Pour Antoinette Ndayitegeyamashi, femme leader et fondatrice de la coopérative Twihe Agaciro de la colline Gahwazi I en commune Mpanda, dans la région de l’Imbo, la polygamie est en vogue depuis longtemps. C’est une région qui accueille bon nombre de personnes venant d’autres provinces comme Kayanza, Cibitoke, Mwaro, etc. Elles sont parmi les gens qui causent des problèmes dans la société. Ces hommes prennent d’autres femmes alors que certains d’entre eux ont laissé d’autres femmes dans leurs localités d’origine
Malgré tout, sur toutes les collines il y a des femmes leaders qui militent pour les droits de la femme tels qu’Abakanguriramahoro. « Mais nous sommes déçues quand nous dénonçons des cas de polygamie et que les auteurs ne sont pas sanctionnés sévèrement dans le but d’éradiquer ce fléau. Cela nous décourage, alors que nous sommes de simples volontaires », se lamente Mme Ndayitegeyamashi. Sur leur colline, il y a environ 50 ménages polygames sur à peu près 2000 ménages qui y résident.

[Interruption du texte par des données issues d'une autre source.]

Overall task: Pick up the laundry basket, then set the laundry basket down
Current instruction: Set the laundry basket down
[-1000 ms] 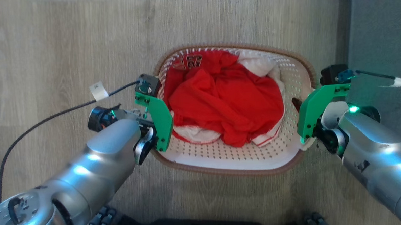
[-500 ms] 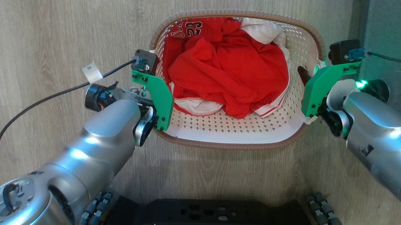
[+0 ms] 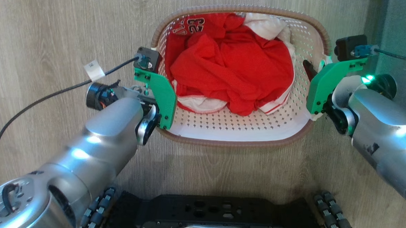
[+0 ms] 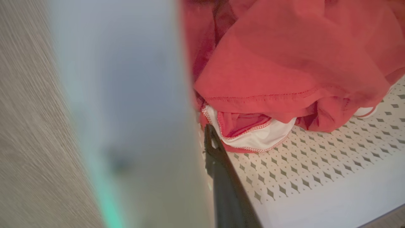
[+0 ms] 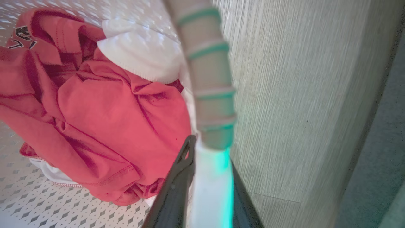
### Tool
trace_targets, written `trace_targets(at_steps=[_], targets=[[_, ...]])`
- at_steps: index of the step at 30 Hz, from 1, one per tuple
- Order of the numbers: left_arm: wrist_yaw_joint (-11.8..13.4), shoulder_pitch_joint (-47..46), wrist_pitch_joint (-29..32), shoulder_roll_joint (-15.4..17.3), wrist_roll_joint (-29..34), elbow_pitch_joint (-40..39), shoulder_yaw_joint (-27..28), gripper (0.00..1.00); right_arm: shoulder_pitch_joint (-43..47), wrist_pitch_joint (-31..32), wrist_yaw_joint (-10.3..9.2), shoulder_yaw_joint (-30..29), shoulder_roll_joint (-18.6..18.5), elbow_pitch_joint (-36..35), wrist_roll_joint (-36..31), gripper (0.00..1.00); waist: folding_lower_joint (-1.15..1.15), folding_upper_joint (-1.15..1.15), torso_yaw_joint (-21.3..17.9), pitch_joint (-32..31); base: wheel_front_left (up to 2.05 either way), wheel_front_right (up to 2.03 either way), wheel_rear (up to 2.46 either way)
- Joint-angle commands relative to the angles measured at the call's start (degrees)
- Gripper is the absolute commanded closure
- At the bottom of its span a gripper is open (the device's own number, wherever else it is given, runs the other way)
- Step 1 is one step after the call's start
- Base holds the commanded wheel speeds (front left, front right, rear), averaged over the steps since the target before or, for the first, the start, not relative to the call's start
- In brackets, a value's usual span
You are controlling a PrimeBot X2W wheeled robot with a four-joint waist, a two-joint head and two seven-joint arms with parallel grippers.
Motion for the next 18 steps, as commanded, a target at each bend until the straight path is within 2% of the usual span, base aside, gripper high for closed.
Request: trace_targets(at_steps=[1, 13, 14, 15, 16, 17, 18], targets=[[-0.9, -0.2, -0.3, -1.4, 1.4, -2.7, -1.6, 1.00, 1.3, -0.8, 1.24, 1.4, 1.3, -1.9, -2.2, 1.00, 0.00, 0.00, 0.1, 0.1, 0.00, 0.00, 0.00], [-0.2, -1.2, -0.5, -1.4, 1.1, -2.2, -1.6, 1.00, 1.3, -0.9, 1.24, 1.4, 1.1, -1.5, -2.7, 1.00, 0.00, 0.00, 0.8, 0.7, 0.00, 0.00, 0.00], [0.3, -1.2, -0.7, -1.4, 1.1, -2.0, -1.6, 0.96, 1.3, -0.8, 1.24, 1.4, 1.1, -1.4, -2.7, 1.00, 0.00, 0.00, 0.8, 0.7, 0.00, 0.00, 0.00], [0.6, -1.2, -0.7, -1.4, 1.1, -1.9, -1.6, 0.59, 1.2, -0.8, 1.24, 1.4, 1.1, -1.2, -2.7, 0.88, 0.00, 0.00, 0.8, 0.7, 0.00, 0.00, 0.00], [0.8, -1.2, -0.7, -1.4, 1.2, -1.8, -1.6, 0.30, 1.2, -0.9, 1.24, 1.4, 1.1, -0.9, -2.8, 0.56, 0.00, 0.00, 0.8, 0.7, 0.00, 0.00, 0.00], [1.1, -1.2, -0.8, -1.4, 1.4, -1.8, -1.6, 0.02, 1.2, -1.0, 1.24, 1.4, 1.2, -0.7, -2.6, 0.06, 0.00, 0.00, 0.8, 0.8, 0.00, 0.00, 0.00], [1.7, -1.2, -0.9, -1.4, 1.1, -1.6, -1.6, 0.00, 1.2, -1.1, 1.24, 1.4, 1.2, -0.5, -2.5, 0.00, 0.00, 0.00, 0.9, 0.8, 0.00, 0.00, 0.00]])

Analyssa Ndamuhawenimana, représentante de l’association d’Abakangururiramahoro en province de Bubanza précise que le problème de la polygamie n’est pas pris au sérieux par l’administration locale pour punir sévèrement les contrevenants. Sinon, il serait éradiqué pour toujours. Malgré tout, elles continuent à sensibiliser la population pour garantir les droits de la femme et la paix dans les foyers.
«Le concubinage ou la polygamie est lié au système patrilinéaire burundais où l’homme a le plein droit de satisfaire ses pulsions sexuelles», indique Abel Nshimirimana, enseignant à l’Université du Burundi dans la faculté de la psychologie de l’éducation. Dans la région de l’Imbo, ajoute-t-il, l’autonomisation de la femme est remise en question. Ce sont les hommes qui ont la mainmise sur les biens familiaux et peuvent dépenser autant qu’il veulent. Pour éradiquer ce phénomène, il faut notamment éviter des mariages précoces et des mariages illégaux.